So while I don't end up writing a check to pay taxes, I do pay some kind of tax every time I fill up the tank, buy something, pay a bill, etc. I'd be curious to know what kind of income these companies generate to the government though their operations, jobs, dividends, etc., even though it comes out of other pockets?

My worry with additional taxes is always that the guy at the bottom of the food chain is going to be the one to open his wallet and pay it. But, that said, I think the entire tax structure needs some work, not just the corporate. If everyone paid a little, (including deadbeats like myself ) we'd probably be able to fund the government for more than a few weeks at a time.
post #10 of 25
Quote:
Originally Posted by jcat View Post
The question is, how many actually pay it? Have you seen the above link about GE?
As I said, their case is a little unique in those large corporations, due to a large lending entity (GE Capital).

However, I would have to say...they managed to make their capital flee pretty well, didn't they? I'd like to know how much of that income is US produced, and how much from the rest of the world.

But...if they're not going to pay it anyway, why have the laws on the books that attempts to force them to pay what the current laws say they don't have to pay?

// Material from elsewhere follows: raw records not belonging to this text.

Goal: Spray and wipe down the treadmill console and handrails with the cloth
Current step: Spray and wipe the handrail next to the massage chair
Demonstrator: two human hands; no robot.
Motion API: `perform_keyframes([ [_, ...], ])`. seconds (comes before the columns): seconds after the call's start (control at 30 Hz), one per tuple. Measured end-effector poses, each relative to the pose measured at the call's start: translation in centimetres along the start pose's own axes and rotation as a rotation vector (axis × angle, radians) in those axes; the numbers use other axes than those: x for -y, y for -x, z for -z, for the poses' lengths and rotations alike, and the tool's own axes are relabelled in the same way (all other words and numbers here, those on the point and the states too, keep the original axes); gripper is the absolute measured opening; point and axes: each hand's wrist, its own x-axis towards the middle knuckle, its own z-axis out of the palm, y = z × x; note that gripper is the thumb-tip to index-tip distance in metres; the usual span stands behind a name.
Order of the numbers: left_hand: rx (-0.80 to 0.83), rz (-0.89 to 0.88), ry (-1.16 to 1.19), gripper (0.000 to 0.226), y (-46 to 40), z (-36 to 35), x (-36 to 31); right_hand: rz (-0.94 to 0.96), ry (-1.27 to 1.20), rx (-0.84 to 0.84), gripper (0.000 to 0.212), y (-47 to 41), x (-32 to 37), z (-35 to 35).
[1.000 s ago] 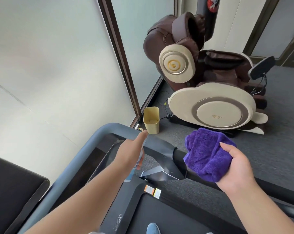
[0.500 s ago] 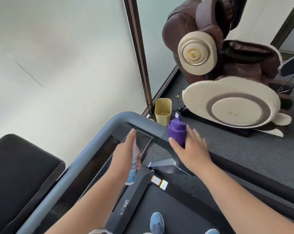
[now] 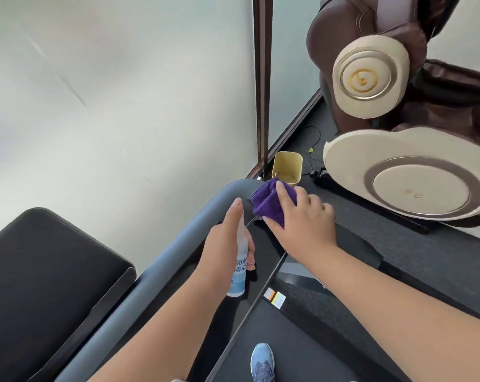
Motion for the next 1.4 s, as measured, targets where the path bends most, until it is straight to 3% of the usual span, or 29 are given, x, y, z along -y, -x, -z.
perform_keyframes([
  [0.27, 0.035, 0.032, 0.109, 0.084, -0.3, 2.5, 0.8, 0.046, -0.013, 0.07, 0.096, -6.9, 6.7, -0.6],
  [0.53, 0.046, -0.005, 0.094, 0.085, 1.2, 0.8, 1.2, 0.073, -0.042, 0.055, 0.069, -5.5, 5.1, -0.6],
  [0.77, 0.061, 0.004, 0.06, 0.089, 2.3, -4.9, 1.6, 0.061, -0.048, 0.021, 0.067, 1.2, -1.5, -0.4],
  [1.4, 0.102, 0.025, 0.058, 0.091, 10.6, -23.9, 5.3, -0.037, 0.002, 0.18, 0.078, 22.3, -23.9, 1.3],
])
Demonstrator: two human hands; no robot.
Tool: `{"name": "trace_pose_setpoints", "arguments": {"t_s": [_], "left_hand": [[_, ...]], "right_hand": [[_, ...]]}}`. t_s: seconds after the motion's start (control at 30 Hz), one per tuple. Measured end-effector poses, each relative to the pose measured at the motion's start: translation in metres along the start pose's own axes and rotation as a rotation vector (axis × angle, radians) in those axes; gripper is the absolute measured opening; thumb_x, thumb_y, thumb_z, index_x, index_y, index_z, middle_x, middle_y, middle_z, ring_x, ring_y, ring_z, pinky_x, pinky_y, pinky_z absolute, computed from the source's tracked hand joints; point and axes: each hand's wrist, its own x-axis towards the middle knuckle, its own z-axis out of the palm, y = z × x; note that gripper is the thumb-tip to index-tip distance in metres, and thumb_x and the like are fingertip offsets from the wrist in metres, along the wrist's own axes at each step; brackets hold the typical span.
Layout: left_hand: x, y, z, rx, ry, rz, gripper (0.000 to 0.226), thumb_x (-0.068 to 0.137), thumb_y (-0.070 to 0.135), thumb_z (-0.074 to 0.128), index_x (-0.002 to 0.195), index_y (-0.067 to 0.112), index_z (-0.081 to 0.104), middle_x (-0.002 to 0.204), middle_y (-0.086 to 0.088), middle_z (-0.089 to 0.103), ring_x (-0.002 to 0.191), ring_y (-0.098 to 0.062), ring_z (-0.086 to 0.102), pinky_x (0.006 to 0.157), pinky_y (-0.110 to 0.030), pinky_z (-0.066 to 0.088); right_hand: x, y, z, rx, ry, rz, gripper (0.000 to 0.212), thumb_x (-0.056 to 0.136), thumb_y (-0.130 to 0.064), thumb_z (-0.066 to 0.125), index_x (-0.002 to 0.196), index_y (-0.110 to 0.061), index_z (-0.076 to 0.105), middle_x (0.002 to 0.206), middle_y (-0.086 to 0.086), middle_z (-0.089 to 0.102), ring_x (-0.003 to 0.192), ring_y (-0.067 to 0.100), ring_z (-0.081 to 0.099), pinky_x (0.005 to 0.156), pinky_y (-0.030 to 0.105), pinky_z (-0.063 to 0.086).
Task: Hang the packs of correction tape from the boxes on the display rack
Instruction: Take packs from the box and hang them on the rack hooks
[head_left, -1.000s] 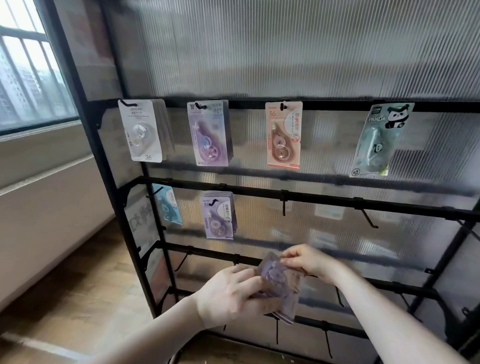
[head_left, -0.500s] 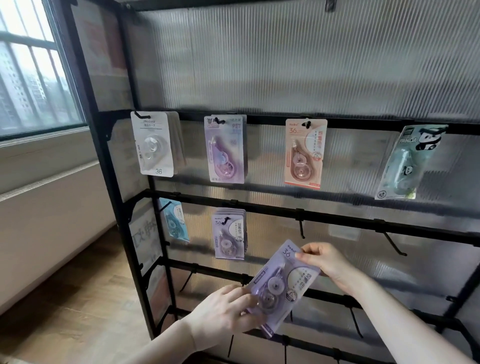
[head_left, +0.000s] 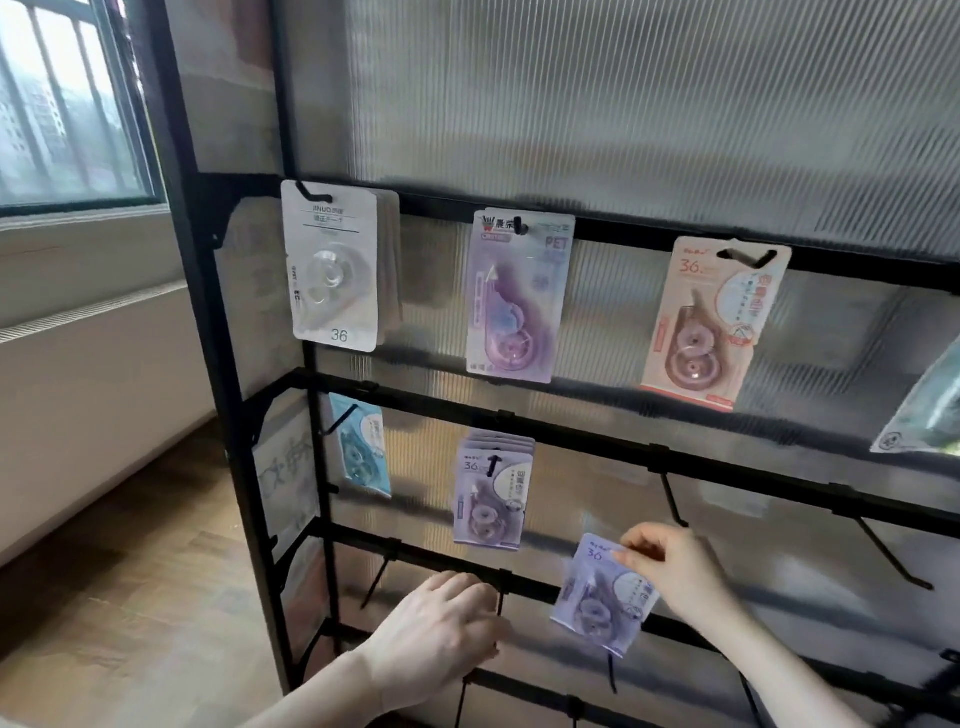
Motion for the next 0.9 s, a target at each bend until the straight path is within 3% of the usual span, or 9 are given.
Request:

They didn't break any laws, I guarantee you, in not paying any taxes, any more than I am when I put money in my IRA to keep from paying taxes. They just used the laws already in place.

The Earned Income Tax Credit costs the U.S. more than all those corporations combined, by the way. And I don't see anyone (except maybe the Tea Party) fussing about those people using the tax code to not only avoid paying taxes, but also to get a refund.

And before you point out that those people actually paid taxes (SS and Medicare) I need to point out that GE paid those taxes, too, 7.5% of everything their employees earned.
post #11 of 25
Thread Starter 
Quote:
Originally Posted by jcat View Post
The question is, how many actually pay it? Have you seen the above link about GE?
That's exactly why I started this thread. I've heard people defend corporations by saying they have the highest tax rate in the world. But if the loop holes prevent them from paying that rate, it's a completely misguided argument (IMHO).

To think that I personally pay more taxes than GE makes me think that there is something fundamentally wrong with our tax system.
post #12 of 25
I suppose it's just me, but I find the idea of referring to the system of profit and loss as "income" just falls outside of the definition. How can a corporation (basically just a diverse business) have an income?
post #13 of 25
Thread Starter 
Quote:
Originally Posted by Skippymjp View Post
I suppose it's just me, but I find the idea of referring to the system of profit and loss as "income" just falls outside of the definition. How can a corporation (basically just a diverse business) have an income?
Good point - it's actually a net profit from their revenue stream.

But on a related thought, the Supreme Courts gave corporations rights that are usually limited to individuals. Individuals have income. Corporations have profits. Is it a stretch that if they are treated as individuals, that their profit is called income? Just a thought......
post #14 of 25
Quote:
1) Exxon Mobil made $19 billion in profits in 2009. Exxon not only paid no federal income taxes, it actually received a $156 million rebate from the IRS, according to its SEC filings.

2) Bank of America received a $1.9 billion tax refund from the IRS last year, although it made $4.4 billion in profits and received a bailout from the Federal Reserve and the Treasury Department of nearly $1 trillion.

3) Over the past five years, while General Electric made $26 billion in profits in the United States, it received a $4.1 billion refund from the IRS.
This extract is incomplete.